> Exercise objective
The data below should be printed in full, exactly, and without any of its images.

::: Input data

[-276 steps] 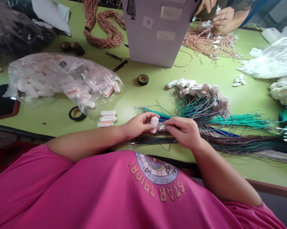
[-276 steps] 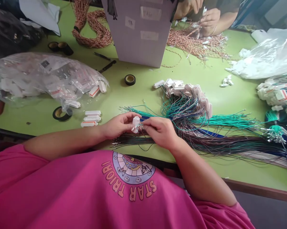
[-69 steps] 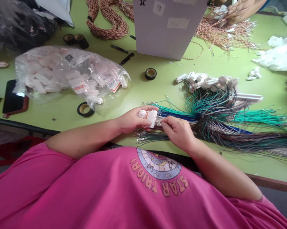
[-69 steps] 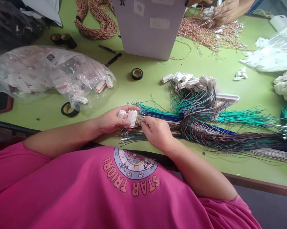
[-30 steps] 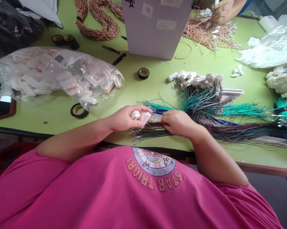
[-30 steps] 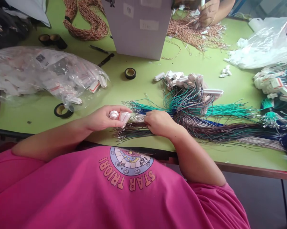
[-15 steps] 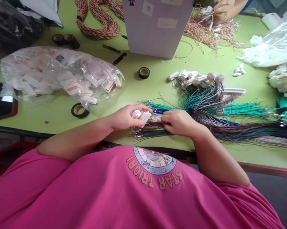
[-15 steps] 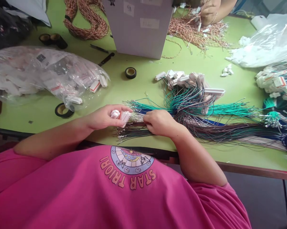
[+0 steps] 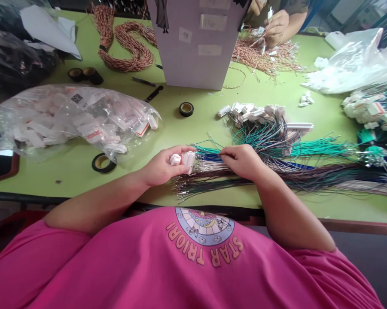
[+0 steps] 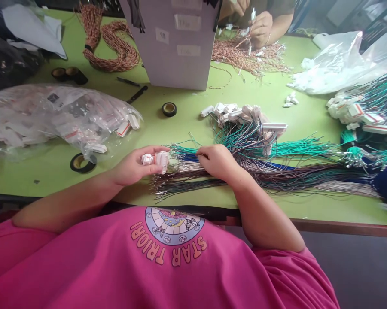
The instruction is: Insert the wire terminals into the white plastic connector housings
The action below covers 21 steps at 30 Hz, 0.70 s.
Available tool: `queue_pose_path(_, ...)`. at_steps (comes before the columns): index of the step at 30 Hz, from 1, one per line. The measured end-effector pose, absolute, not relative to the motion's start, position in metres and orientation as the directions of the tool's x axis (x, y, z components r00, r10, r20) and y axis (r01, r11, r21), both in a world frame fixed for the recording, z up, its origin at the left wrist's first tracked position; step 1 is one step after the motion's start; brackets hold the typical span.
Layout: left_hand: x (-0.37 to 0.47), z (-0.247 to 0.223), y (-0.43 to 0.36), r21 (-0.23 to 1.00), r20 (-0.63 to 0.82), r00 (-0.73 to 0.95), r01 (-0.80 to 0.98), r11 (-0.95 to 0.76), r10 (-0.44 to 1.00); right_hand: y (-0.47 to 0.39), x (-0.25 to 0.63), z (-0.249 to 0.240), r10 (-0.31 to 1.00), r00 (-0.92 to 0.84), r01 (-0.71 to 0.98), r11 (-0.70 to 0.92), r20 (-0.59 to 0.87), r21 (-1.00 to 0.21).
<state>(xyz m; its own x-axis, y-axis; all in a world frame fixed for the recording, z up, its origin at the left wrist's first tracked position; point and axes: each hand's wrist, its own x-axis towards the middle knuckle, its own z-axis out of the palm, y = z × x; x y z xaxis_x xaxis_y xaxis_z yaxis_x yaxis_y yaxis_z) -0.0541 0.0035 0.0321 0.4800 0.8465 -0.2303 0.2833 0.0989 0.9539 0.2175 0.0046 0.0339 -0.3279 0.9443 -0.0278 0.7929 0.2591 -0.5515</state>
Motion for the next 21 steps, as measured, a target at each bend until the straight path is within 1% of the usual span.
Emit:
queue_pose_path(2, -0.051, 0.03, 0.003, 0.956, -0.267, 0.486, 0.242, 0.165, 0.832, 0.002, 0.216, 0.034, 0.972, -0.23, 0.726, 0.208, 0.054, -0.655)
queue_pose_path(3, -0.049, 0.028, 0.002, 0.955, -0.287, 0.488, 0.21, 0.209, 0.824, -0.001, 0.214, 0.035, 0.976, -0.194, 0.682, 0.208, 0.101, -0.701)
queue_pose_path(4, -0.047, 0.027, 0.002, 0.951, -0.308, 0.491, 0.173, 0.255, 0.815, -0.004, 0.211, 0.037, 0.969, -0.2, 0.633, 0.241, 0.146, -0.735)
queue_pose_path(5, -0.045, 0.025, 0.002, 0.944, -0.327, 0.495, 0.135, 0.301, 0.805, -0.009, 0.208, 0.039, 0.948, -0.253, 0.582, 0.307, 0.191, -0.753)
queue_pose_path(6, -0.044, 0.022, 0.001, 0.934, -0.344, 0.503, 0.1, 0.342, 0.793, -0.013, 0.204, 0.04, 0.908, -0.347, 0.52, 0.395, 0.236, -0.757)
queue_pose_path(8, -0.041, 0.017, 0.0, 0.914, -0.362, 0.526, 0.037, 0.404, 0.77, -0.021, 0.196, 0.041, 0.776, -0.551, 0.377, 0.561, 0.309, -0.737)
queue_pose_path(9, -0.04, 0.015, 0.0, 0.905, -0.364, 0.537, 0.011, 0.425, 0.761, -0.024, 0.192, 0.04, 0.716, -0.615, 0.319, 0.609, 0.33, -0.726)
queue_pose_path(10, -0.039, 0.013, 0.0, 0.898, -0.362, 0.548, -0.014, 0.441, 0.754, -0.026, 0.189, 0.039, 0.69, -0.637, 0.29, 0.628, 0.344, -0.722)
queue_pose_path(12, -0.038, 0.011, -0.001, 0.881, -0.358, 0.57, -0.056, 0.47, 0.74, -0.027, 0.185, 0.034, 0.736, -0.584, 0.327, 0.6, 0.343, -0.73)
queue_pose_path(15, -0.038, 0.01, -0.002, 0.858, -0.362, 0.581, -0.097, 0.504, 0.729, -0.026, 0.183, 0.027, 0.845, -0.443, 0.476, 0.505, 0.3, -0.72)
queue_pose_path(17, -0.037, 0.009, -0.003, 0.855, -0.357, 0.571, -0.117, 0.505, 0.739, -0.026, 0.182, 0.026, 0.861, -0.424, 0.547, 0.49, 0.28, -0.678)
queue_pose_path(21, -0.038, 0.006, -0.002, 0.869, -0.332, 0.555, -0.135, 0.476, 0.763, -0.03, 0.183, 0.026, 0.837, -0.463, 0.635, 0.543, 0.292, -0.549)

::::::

> Completed exercise
[-276 steps] 
[-276 steps] 
[-69 steps] 
[-69 steps] 
[-30 steps] 
[-30 steps] 
[-15 steps] 
[-15 steps] 
[+0 steps] 
[+0 steps] 
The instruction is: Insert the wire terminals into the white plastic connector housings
The action below covers 21 steps at 30 Hz, 0.70 s.
Available tool: `queue_pose_path(_, ...)`. at_steps (comes before the columns): index of the step at 30 Hz, from 1, one per line. The measured end-effector pose, absolute, not relative to the motion's start, position in metres and orientation as the directions of the tool's x axis (x, y, z components r00, r10, r20) and y axis (r01, r11, r21), both in a world frame fixed for the recording, z up, its origin at the left wrist's first tracked position; step 1 is one step after the motion's start; brackets hold the typical span.
Layout: left_hand: x (-0.37 to 0.47), z (-0.247 to 0.223), y (-0.43 to 0.36), r21 (-0.23 to 1.00), r20 (-0.63 to 0.82), r00 (-0.73 to 0.95), r01 (-0.80 to 0.98), r11 (-0.95 to 0.76), r10 (-0.44 to 1.00); right_hand: y (-0.47 to 0.39), x (-0.25 to 0.63), z (-0.249 to 0.240), r10 (-0.31 to 1.00), r00 (-0.92 to 0.84), r01 (-0.71 to 0.98), r11 (-0.70 to 0.92), r20 (-0.59 to 0.87), r21 (-1.00 to 0.21).
<state>(xyz m; its own x-axis, y-axis; all in a world frame fixed for the recording, z up, its origin at the left wrist's first tracked position; point and axes: each hand's wrist, its own x-axis towards the middle knuckle, its own z-axis out of the palm, y = z × x; x y z xaxis_x xaxis_y xaxis_z yaxis_x yaxis_y yaxis_z) -0.0541 0.0035 0.0321 0.4800 0.8465 -0.2303 0.2833 0.0989 0.9539 0.2175 0.0046 0.0339 -0.3279 0.9443 -0.0278 0.7929 0.2591 -0.5515</state>
Motion for the next 21 steps, as measured, a target at each bend until the straight path is within 1% of the usual span.
Emit:
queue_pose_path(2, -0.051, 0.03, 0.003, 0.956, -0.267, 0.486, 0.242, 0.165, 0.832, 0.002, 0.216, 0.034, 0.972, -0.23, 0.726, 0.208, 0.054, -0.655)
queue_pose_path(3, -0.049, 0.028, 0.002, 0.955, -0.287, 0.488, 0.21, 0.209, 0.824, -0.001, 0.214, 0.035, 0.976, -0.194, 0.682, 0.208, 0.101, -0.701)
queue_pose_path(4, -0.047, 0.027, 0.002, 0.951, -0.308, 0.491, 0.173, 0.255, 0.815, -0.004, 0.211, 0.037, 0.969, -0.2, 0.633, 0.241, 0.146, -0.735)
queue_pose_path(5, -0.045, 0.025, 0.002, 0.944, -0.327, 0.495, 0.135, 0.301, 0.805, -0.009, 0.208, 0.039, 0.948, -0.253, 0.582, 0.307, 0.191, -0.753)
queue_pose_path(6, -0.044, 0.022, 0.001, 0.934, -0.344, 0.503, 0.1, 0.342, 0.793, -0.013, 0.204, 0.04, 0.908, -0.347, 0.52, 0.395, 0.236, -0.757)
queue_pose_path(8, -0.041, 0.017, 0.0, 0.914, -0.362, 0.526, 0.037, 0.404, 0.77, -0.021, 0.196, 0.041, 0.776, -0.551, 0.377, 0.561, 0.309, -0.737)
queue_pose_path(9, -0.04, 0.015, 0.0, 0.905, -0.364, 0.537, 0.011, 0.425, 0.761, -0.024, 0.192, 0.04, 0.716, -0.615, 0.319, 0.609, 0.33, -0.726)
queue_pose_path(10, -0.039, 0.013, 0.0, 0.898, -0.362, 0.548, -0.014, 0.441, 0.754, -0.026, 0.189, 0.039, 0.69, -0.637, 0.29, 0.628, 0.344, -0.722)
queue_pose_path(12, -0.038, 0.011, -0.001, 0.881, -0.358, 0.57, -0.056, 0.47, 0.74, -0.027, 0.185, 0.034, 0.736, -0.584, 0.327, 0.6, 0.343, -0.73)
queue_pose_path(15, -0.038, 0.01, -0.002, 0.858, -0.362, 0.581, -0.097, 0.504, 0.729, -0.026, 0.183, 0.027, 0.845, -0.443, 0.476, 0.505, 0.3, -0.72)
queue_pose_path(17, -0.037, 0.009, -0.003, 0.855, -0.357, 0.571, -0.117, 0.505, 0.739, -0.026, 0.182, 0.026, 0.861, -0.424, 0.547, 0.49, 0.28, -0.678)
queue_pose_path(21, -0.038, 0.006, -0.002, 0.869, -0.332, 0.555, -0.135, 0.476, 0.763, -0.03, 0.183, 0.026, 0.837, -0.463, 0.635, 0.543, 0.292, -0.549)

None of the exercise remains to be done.